I have been chasing OEE and throughput improvements my entire career; it is a way of life in manufacturing.
The first step to enable your operations team to improve OEE, is to provide the data of what the machine is producing.
After you know you are making the highest quality product possible, the next thing to tackle is machine downtime.
The uptime of a machine is generally captured by the production team, but more important than how long the machine was down is to know why the machine was down.
To find the why, companies will adopt a diverse methods of downtime tracking.
A few examples are as follows:
- A fully automated system that pulls each fault code from the equipment’s PLC into a data base.
- A manual process where operators mark each fault with tic marks on a sheet of paper
- An export of the HMI’s alarm history into Excel for analysis.
I had the opportunity to use a very creative method of downtime tracking thanks to Covid-19 preventing me from being able to monitor a machine that was being built oversees.

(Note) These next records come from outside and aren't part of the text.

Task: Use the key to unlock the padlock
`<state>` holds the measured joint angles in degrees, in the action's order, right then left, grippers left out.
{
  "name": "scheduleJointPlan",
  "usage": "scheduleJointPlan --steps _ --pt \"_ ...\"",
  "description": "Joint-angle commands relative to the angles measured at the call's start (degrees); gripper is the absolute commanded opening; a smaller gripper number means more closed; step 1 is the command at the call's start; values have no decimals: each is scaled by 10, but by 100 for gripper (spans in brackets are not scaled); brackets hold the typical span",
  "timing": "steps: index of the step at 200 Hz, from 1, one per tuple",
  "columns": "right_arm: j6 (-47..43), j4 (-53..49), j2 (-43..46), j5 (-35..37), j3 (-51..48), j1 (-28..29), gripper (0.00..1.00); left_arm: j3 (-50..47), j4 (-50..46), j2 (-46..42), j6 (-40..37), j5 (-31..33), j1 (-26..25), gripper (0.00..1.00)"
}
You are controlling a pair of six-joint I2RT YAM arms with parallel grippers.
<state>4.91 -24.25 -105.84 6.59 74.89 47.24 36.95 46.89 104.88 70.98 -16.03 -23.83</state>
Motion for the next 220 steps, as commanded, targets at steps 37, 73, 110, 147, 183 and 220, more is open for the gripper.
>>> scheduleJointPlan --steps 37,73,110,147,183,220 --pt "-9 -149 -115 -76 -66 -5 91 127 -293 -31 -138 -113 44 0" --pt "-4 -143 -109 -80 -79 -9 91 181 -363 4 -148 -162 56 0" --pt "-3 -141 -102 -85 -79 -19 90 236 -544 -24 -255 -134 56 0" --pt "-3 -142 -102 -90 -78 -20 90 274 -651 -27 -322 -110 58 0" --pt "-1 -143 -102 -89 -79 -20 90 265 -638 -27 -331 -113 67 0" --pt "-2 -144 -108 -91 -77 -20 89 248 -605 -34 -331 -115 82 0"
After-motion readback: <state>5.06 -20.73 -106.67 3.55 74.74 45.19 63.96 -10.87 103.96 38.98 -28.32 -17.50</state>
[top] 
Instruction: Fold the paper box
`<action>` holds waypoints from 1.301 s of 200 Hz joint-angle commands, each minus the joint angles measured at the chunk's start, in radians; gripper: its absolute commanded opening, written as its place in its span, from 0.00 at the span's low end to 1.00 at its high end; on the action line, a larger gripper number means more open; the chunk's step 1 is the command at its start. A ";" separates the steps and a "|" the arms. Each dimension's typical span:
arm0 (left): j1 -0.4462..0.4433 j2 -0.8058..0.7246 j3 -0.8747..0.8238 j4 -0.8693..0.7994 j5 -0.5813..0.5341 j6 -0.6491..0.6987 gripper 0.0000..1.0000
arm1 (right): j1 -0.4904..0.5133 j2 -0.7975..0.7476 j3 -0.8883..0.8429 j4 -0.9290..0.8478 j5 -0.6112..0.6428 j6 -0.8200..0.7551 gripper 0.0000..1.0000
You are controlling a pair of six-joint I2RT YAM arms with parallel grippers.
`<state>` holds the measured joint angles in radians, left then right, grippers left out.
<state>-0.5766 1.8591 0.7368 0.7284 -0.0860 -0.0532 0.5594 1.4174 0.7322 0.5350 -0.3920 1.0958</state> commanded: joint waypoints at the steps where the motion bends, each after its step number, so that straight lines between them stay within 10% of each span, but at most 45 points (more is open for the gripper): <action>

I loaded a laptop with some data collection and remote desktop software and used it to help my organization in deciding on when the machine was ready to ship.
Faults versus Warnings
Faults are generally defined as alarms that stop the machine, whereas warnings are informational only to prompt an operator to act prior to a fault.
With warnings, if there is no action that can be taken by the operator, it does not belong in an alarm banner or report.
An important step when implementing a downtime program is to clean up the data and remove any nuisance faults and unnecessary warnings.
If this is not done, operators are desensitized to alarm messages and will ignore them completely.
Not all Faults are Created Equal
It is very important to capture the first fault that shut down the machine and ignore any secondary faults.
This provides clean data that paints an actual picture of the root cause of the downtime.
For example, a servo motor might not reach its set point position in the allotted time for the cycle and then the station might time out followed by doors being opened from the operator.
I have seen many OEM’s not capture the first fault effectively, leading the facility to chase ghosts or question the data.
Another misconception is that you can automatically capture each downtime event and know exactly what happened.
Operators get good at anticipating common issues and might open a door before a jam occurs, thus the only downtime code captured is a door opened.
It is important to have an avenue for operators to report out root causes of their interventions to catch these issues.
It is all about Action
When adopting a downtime collection system do not bite off more than you can chew in the beginning.
The goal is to start chipping away at the biggest issues, resulting in the biggest uptime and throughput gains.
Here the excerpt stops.